Já que é para lembrar Marx (fora de moda, mas talvez mais atual do que nunca), um trecho dos Grundrisse que deve ser um dos pontos altos do intelecto humano:
"Desde que o trabalho, na sua forma imediata, deixe de ser a fonte principal da riqueza, o tempo de trabalho deixa e deve deixar de ser a sua medida, e o valor de troca deixa portanto de ser a medida do valor de uso. O sobretrabalho das grandes massas deixou de ser a condição do desenvolvimento da riqueza geral, tal como o não-trabalho de alguns deixou de ser a condição do desenvolvimento das forças gerais do cérebro humano. Por essa razão, desmorona-se a produção baseada no valor de troca, e o processo de produção material imediato acha-se despojado da sua forma mesquinha, miserável e antagônica. Ocorre então o livre desenvolvimento das individualidades. Já não se trata, então, de reduzir o tempo de trabalho necessário com vista a desenvolver o sobretrabalho, mas de reduzir em geral o trabalho necessário da sociedade a um mínimo". (Grundrisse, Contradição entre o princípio básico (medida do valor) da produção burguesa e o seu desenvolvimento. Máquinas, etc.)
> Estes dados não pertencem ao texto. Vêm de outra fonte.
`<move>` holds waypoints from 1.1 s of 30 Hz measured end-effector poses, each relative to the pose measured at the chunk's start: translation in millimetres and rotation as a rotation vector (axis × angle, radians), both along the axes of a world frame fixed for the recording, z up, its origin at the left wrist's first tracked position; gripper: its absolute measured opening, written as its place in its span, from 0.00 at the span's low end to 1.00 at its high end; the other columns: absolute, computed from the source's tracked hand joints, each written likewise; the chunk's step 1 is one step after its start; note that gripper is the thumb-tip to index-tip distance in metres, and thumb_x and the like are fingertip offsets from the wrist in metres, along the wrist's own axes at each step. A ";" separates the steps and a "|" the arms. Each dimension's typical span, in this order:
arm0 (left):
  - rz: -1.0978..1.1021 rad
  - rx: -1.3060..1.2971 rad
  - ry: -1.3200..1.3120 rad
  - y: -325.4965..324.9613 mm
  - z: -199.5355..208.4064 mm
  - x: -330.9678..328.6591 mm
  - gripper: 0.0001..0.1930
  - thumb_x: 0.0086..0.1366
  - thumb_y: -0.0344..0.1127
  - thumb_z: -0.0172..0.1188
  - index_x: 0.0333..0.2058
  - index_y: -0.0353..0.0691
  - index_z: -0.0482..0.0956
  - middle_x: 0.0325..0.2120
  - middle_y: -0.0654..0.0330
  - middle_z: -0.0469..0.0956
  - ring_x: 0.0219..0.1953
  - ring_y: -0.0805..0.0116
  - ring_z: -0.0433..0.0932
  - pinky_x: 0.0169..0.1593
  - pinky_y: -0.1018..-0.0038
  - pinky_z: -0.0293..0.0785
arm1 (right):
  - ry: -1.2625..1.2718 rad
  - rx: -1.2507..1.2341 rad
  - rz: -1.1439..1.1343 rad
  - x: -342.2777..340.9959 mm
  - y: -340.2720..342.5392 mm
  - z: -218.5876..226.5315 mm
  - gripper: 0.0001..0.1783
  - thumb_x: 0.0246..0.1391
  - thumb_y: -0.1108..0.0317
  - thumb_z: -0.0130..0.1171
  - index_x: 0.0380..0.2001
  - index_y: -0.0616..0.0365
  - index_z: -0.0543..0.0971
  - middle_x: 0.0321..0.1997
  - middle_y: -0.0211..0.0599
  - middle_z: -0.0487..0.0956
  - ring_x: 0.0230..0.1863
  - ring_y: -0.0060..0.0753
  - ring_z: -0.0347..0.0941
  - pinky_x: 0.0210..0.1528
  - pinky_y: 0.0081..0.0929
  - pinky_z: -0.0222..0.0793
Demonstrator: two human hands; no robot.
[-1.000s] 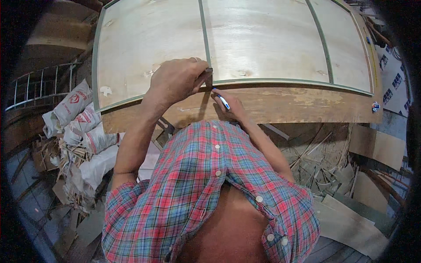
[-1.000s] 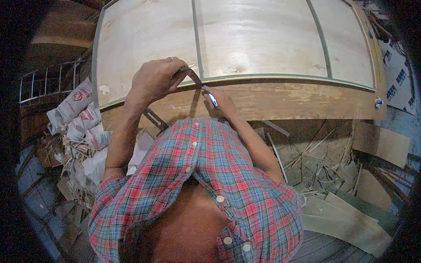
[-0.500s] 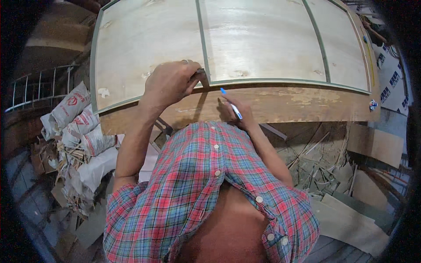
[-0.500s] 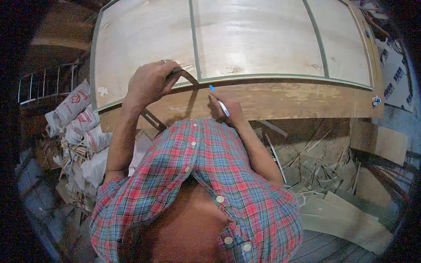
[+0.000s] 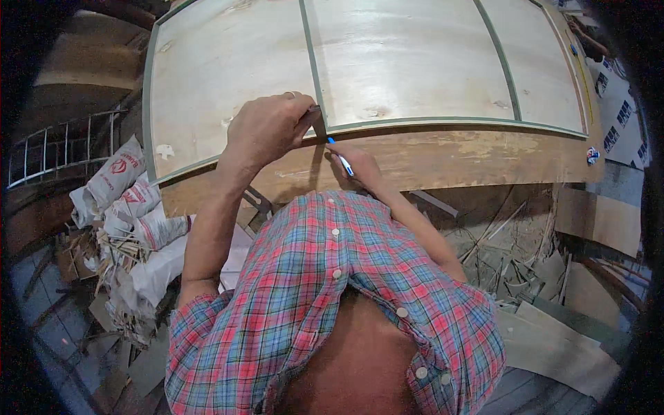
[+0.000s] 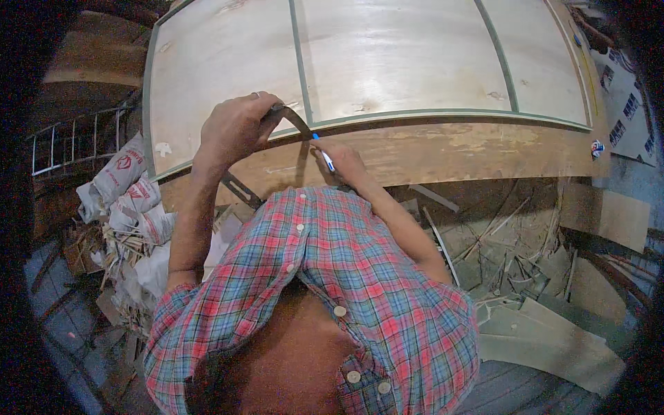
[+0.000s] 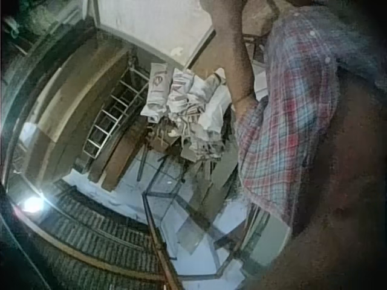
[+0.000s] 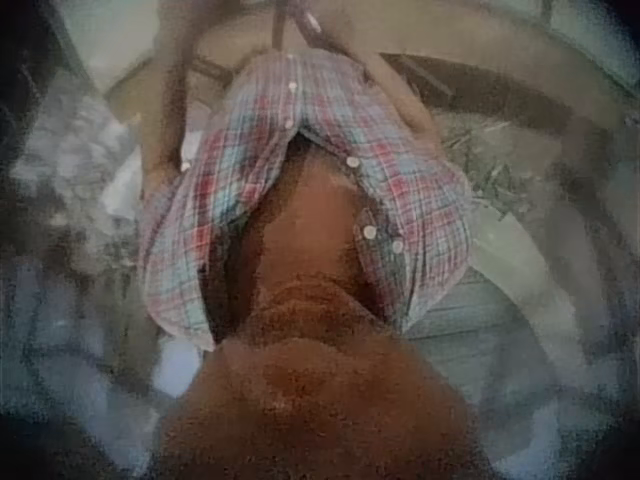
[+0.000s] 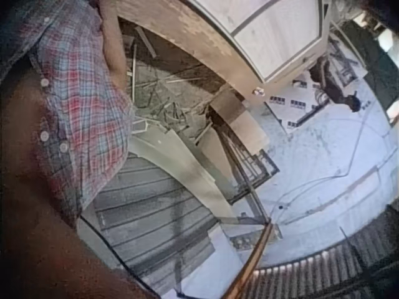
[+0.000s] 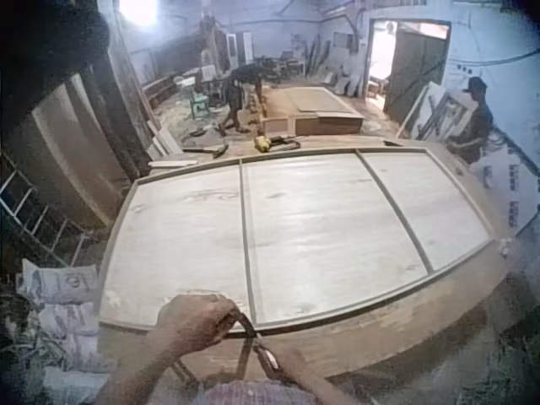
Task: The person attaches border strips to a wooden panel using pliers and a nail gun, then measures and marks the panel using a metal ruler and a pen.
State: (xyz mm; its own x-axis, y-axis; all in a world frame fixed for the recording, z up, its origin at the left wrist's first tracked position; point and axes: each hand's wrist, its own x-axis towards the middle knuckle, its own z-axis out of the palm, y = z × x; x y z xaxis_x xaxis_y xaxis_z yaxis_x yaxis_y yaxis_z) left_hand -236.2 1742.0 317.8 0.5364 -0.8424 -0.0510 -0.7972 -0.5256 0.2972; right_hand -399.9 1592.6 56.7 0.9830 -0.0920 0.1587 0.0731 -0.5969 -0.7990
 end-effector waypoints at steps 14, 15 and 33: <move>0.073 -0.001 0.027 14.8 -0.1 0.5 0.08 0.69 0.39 0.63 0.41 0.43 0.82 0.30 0.52 0.83 0.35 0.48 0.83 0.38 0.55 0.77 | -0.024 0.351 -0.067 -4.1 -3.3 36.1 0.17 0.67 0.66 0.60 0.57 0.53 0.81 0.44 0.41 0.88 0.38 0.33 0.84 0.40 0.31 0.79; 0.092 0.010 0.029 15.8 -0.6 0.7 0.09 0.69 0.41 0.62 0.40 0.43 0.83 0.32 0.53 0.83 0.36 0.49 0.83 0.39 0.55 0.78 | -0.047 0.465 -0.106 -8.1 -4.5 48.5 0.17 0.67 0.67 0.59 0.57 0.54 0.81 0.42 0.40 0.88 0.35 0.28 0.83 0.38 0.29 0.79; 0.066 -0.010 0.088 15.6 -0.6 6.0 0.09 0.69 0.39 0.64 0.41 0.40 0.83 0.32 0.51 0.85 0.36 0.47 0.84 0.39 0.57 0.77 | 0.183 0.874 -0.393 -23.1 -35.3 82.0 0.20 0.74 0.62 0.48 0.62 0.59 0.74 0.31 0.29 0.76 0.26 0.16 0.68 0.30 0.20 0.67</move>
State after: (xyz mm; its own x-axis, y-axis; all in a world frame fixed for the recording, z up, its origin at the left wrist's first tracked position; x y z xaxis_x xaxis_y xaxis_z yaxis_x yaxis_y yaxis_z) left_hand -230.2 1757.6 317.1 0.5849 -0.8059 -0.0919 -0.7312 -0.5729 0.3704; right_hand -423.0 1557.3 138.7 0.8598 -0.4314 -0.2733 -0.1737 0.2561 -0.9509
Aqui Marx está a analisando o mundo pós-capitalista, no qual a escassez foi superada pelo avanço das forças produtivas. Porém, para isso é necessário superar as relações capitalistas: máquinas, sob o capital, não são fontes de riqueza social e cultural, mas de desemprego e sofrimento. Porque o seu potencial liberador é contido pela forma-mercadoria, pela apropriação privada do ócio (que no mais das vezes, nem merece ser chamado de ócio).
Parece que hoje estamos caminhando para algum tipo de fascismo militarista-repressor para gerenciar a crise insuperável do capital - o que inclui cortes de custos sociais, que nestes tempos são facilmente relativizados. A não ser que surja um movimento global anti-sistêmico para forçar a realização do potencial contido nas máquinas, o potencial de um nível superior de fruição da vida - ou "comunismo", para quem prefere. Contra a crise, os diagnósticos rasos e o anti-semitismo, luta de classes reloaded!